= Hans Erasmus Aßmann =

Hans Erasmus Aßmann, Freiherr von Abschatz (Note: ) (4 February 1646 - 22 April 1699) was a statesman and poet from the second Silesian school. He lived in Bohemia.

==Life==

Family von Abschatz Coat of Arms

Abschatz was born at Würbitz (Wierzbnica) in Lower Silesia in the Bohemian crown lands of the Holy Roman Empire. Even though his parents died early, Abschatz attended college in Liegnitz and then studied law at the universities of Strasbourg and Leyden. This was followed by a three-year travel to Belgium, France, and Italy. Returning to Silesia at the age of 23, he assumed the administration of his estate and married Anna von Hund in 1669. His financial condition was favourable and his private life fortunate, only disturbed by the death of few close relatives.

With the death of the last Silesian Piast (Duke George William) and the annexation of Silesia to Austria, the talent he showed in the administration of his manors led Abschatz to enter political life. He was twice a representative to the imperial court at Vienna: the first time as a syndic for the Duchy of Liegnitz, the second time as a representative for all Silesian lands. Emperor Leopold I made him a baron (Freiherr). In 1679, Abschatz was elected to be a permanent deputy of Legnica to the diet of the Silesian sovereigns (the so-called Fürstentage in Breslau).

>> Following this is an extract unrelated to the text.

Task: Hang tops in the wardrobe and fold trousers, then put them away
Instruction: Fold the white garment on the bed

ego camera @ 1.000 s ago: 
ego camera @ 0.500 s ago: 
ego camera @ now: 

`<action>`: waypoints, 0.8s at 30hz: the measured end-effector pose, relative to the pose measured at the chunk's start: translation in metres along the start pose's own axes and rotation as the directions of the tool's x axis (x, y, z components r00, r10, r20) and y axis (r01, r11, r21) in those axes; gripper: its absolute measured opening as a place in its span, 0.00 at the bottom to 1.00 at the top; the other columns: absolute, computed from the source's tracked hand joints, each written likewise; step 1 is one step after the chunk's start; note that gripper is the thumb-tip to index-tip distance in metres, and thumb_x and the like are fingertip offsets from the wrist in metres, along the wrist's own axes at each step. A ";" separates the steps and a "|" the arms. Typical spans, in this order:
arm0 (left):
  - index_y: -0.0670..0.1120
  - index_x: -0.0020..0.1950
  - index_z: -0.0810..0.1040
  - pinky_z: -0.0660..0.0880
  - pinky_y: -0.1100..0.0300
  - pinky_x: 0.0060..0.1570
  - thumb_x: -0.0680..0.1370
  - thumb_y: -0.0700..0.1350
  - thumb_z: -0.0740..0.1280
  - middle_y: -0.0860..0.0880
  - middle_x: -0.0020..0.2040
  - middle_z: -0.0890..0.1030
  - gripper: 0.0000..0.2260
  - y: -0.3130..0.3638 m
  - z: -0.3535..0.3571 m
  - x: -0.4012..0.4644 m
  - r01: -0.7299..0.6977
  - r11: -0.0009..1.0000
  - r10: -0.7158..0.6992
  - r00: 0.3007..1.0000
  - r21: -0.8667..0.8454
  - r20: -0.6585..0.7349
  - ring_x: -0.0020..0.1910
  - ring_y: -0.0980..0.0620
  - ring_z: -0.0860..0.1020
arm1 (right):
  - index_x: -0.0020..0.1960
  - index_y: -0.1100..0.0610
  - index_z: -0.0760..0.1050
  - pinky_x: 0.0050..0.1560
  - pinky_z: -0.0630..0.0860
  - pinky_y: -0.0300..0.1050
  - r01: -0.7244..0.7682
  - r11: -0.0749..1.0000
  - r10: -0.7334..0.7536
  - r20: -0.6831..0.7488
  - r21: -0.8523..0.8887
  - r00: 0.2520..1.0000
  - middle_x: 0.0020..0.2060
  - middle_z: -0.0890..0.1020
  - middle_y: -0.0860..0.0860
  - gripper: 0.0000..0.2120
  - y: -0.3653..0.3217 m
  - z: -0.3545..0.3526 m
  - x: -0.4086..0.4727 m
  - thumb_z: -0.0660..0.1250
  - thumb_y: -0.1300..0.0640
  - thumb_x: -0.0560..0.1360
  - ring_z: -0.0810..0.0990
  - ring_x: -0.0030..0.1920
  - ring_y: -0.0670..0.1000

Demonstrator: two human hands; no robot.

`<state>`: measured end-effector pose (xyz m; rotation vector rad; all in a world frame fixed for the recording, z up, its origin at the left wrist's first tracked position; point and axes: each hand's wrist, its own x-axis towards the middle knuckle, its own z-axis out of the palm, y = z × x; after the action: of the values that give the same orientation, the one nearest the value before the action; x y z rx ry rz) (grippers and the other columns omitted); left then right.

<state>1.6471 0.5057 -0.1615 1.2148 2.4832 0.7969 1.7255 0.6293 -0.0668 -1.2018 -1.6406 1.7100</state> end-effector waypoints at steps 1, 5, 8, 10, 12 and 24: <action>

Through his public service, he gained the respect of his fellow countrymen and acquired what he once claimed to be the highest tribute to a life's work — an inscription on his tombstone saying he was an honest man in his fatherland.

== Poet ==
Abschatz is considered to be a member of the school of poetry called second Silesian school (Zweite Schlesische Schule), together with writers such as Daniel Casper von Lohenstein, Andreas Gryphius, Gottfried Benjamin Hancke and Christian Hoffmann von Hoffmannswaldau. He was a close friend of Lohenstein. Abschatz was also an accurate translator, translating Il pastor fido.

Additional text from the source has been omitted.